Sunday 12 April 2015

Victorian Literature for Kids

Have you always loved nineteenth-century novels and want the same for your children? Or did you learn to like literature later in life and want your kids to embrace classic literature earlier? In this post I’ll be giving you my top tips for getting children interested in Victorian writing and also suggesting a few things to avoid.

'A Life Well Spent', Charles West Cope (1862)

Foster a love of reading generally:
Presenting a seven year old, who isn’t in the habit of reading regularly, with a copy of Bleak House, is a bit like giving a six month old a steak. It’s not going to end well, however bright they are. So incorporate reading into children’s lives from early on. Make bedtime stories part of your night-time routine, give your kids books as gifts, and encourage them to read for fun and tell you what they enjoy about what they’re reading. At this stage, the amount kids read and how much they enjoy it is so much more important than being prescriptive about what they read.

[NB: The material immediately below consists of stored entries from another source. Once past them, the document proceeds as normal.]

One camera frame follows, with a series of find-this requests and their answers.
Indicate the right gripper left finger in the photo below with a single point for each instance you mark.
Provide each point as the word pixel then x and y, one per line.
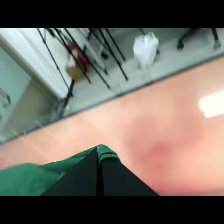
pixel 80 180

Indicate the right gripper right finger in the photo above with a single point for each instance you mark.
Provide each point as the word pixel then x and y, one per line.
pixel 123 181

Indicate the green shirt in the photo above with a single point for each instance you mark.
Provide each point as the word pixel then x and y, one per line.
pixel 30 178

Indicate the black tripod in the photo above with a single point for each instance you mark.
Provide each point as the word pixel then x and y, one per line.
pixel 100 56

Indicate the white plastic bag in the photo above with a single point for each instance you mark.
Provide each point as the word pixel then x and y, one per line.
pixel 145 48

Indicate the black chair base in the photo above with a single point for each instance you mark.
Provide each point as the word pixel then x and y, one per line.
pixel 200 35

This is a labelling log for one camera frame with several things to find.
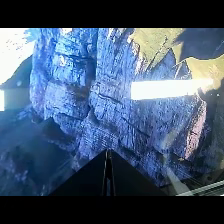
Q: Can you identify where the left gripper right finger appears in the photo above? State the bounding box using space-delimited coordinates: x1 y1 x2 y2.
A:
108 149 168 197

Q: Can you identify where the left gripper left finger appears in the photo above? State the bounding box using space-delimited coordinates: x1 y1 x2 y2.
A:
49 149 109 197

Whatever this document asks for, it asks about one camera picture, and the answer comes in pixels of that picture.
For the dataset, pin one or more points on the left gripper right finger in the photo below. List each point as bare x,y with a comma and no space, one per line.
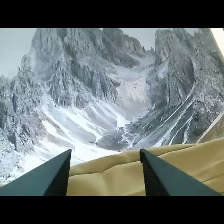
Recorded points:
170,180

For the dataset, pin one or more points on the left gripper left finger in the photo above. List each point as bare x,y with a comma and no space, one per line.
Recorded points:
43,180

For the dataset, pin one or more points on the olive green pants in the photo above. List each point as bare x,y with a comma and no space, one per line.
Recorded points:
110,175

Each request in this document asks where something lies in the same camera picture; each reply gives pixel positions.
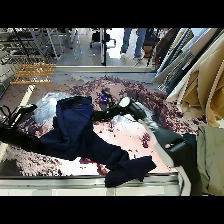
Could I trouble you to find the navy blue pants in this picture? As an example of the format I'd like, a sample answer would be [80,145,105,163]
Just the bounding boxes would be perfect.
[39,95,158,189]

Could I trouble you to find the olive grey garment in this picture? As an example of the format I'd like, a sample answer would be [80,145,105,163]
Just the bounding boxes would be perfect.
[195,125,224,197]

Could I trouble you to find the person's legs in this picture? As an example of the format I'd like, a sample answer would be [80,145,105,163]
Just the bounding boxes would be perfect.
[120,27,149,61]

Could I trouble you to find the silver frame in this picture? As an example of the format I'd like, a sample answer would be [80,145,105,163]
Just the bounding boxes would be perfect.
[0,172,194,197]

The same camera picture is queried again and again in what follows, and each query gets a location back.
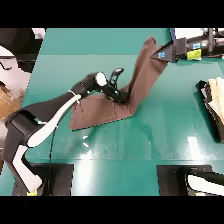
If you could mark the cream garment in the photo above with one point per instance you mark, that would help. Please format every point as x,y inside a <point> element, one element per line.
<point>217,96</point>

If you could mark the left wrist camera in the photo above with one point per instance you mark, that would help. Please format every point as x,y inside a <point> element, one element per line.
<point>116,74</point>

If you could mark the black garment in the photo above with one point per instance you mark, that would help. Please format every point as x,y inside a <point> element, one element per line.
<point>204,96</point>

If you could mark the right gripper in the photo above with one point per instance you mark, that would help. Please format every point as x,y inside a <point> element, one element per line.
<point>171,51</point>

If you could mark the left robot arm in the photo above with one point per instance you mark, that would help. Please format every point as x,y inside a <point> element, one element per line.
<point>50,111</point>

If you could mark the black mounting plate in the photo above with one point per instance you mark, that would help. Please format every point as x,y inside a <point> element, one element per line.
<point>61,180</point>
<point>170,180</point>

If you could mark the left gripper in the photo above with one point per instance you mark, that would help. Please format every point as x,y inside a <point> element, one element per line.
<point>117,95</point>

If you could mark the brown garment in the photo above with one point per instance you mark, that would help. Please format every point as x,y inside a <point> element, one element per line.
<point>100,111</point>

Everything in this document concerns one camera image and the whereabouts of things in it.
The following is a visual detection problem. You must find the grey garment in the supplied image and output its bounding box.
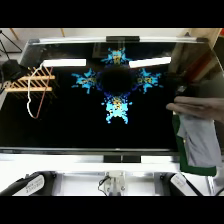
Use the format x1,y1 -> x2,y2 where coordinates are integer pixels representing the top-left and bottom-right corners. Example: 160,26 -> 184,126
176,113 -> 223,168

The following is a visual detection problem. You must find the black tripod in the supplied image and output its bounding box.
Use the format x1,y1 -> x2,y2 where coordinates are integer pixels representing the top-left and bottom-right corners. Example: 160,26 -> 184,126
0,29 -> 23,66

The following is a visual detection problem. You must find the brown garment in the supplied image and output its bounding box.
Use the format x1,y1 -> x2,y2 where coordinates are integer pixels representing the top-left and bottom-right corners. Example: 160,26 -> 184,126
165,95 -> 224,123

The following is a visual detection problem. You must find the green garment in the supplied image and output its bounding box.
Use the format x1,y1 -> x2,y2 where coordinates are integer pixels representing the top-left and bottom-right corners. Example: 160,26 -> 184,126
172,114 -> 218,177

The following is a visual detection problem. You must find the black cable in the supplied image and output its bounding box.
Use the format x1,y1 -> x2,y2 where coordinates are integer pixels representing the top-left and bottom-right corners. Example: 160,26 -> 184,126
97,175 -> 112,196

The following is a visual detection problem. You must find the silver frame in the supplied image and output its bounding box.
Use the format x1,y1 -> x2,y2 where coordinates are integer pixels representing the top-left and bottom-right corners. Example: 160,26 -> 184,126
0,152 -> 224,197

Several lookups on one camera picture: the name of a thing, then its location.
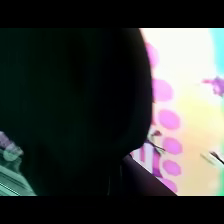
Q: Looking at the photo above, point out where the silver frame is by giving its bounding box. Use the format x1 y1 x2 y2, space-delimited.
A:
0 146 37 197

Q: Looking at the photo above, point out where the black garment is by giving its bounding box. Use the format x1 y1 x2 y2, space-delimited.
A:
0 27 155 197

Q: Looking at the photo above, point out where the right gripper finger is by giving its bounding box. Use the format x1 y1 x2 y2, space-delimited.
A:
120 154 178 197

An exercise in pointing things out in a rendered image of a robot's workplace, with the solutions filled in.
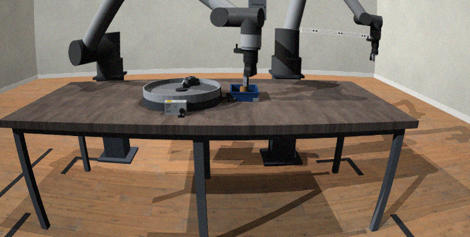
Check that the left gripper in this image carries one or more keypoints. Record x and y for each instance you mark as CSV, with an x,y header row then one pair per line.
x,y
375,43

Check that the blue open crate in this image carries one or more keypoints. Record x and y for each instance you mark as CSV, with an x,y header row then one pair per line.
x,y
243,96

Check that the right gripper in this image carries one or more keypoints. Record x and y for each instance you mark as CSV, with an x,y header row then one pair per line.
x,y
250,44

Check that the bronze cylinder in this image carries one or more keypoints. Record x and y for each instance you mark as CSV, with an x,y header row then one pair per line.
x,y
243,88

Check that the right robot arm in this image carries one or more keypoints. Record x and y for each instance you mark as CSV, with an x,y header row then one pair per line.
x,y
99,46

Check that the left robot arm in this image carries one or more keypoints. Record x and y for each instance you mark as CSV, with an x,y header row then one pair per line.
x,y
287,40

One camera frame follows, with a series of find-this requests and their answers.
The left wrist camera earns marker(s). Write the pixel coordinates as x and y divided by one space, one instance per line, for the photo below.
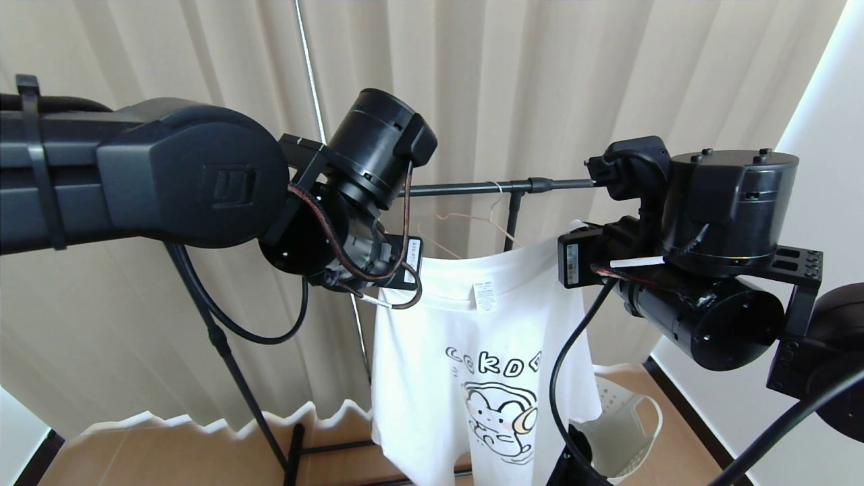
420 138

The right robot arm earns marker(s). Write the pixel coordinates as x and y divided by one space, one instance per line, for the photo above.
729 209

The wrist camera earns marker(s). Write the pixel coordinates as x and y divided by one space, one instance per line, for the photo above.
634 165
420 138

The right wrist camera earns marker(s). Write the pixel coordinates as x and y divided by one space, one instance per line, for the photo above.
634 165

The black clothes rack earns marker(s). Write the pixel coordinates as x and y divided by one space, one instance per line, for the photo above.
513 185

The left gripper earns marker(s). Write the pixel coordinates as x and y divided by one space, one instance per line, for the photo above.
304 236

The beige curtain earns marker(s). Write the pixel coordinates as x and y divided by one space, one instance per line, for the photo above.
607 81

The white printed t-shirt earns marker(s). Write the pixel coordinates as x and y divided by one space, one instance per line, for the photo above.
432 324

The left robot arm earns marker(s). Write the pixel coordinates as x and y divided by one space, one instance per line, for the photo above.
135 175

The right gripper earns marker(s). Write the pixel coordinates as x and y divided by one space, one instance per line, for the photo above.
621 246

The white laundry basket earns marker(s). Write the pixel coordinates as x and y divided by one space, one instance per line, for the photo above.
628 418

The pink clothes hanger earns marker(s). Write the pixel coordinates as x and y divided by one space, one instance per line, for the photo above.
466 217

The black garment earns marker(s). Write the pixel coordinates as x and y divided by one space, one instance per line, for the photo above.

Give them modern books which deal with Victorianism:
Nineteenth-century novels can be challenging because of the style in which they are written, more so than their content. Starting with contemporary novels and history books can introduce kids to some of the themes of Victorian writing and help them build up knowledge about the period, without dealing with difficult prose.

There are historical novels specifically written for children, like Jacqueline Wilson’s The Lottie Project (1997) and Hetty Feather (2010) and Philip Pullman’s The Ruby in the Smoke (1985), and kids’ history books like Terry Deary’s Vile Victorians (1994) in the Horrible Histories series. Chat with them about differences they might have noticed between then and now. How was life different for boys and girls? What would life as a servant have been like? How did people travel and communicate with each other before cars and telephones? Appreciating lives very different from your own is a key reading skill and you’ll be encouraging critical engagement with texts as your children grow into more sophisticated readers.

'Teasing the Cat', William Henry Gore (c. 1900)
Read Victorian children’s literature:
Rather than diving straight in with Jane Eyre, when the time comes when you think your kids are ready to read nineteenth-century texts (or to have you read to them), turn to children’s literature. Books like Lewis Carroll’s Alice’s Adventures in Wonderland (1865), Hans Christian Anderson’s Fairy Tales (1835-1872), E. Nesbit’s The Treasure-Seekers (1899) and Frances Hodgson Burnett’s A Little Princess (1905) have an enduring appeal for kids and, unlike many nineteenth-century texts, do not deal with themes (e.g. illegitimacy, murder, inheritance) which may be too adult for your children at this stage.

Nineteenth-century poetry written for kids, like Robert Louis Stevenson’s A Child’s Garden of Verses (1885), can also be a low commitment way to get your kids reading some older writing and increasing their familiarity with poetry.

Watch TV and film adaptations of famous novels:
There’s absolutely no rule that people should read famous texts before watching adaptations of them and, for kids, already having familiarity with a story can be invaluable when it comes to tackling harder texts. Watching together also gives you the opportunity to talk about what’s going on and pause whenever something isn’t clear. I recommend BBC mini-series, like North and South (2004), Pride and Prejudice (1994) and Bleak House (2005), for quality and digestibility.

'Storytime', Charles Haigh-Wood (1893)

And what not to do:
Don’t tell your kids there are books they ‘should’ read. Similarly, I’d avoid the term ‘classics’. Reading should be fun – not a chore – and pushing too hard can have the opposite effect. It’s already sadly very likely that kids will come to dislike set texts they’re made to study at school (see my post on secondary school English literature teaching here), so don’t let the same happen at home!

Don’t make a big deal about length and number of pages. Lots of Victorian novels are quite long and, for a while, the ability to boast about having read a 300-page book may be motivating. But it won’t last and focussing on length will make reading seem a drag.

I’d also avoid abridged versions of nineteenth-century novels which are often marketed for children. Truncated and butchered versions of great texts aren’t that great at all. If you don’t think your kids are ready for the full-length version, I’d simply read something else and come back to this one in a couple of years!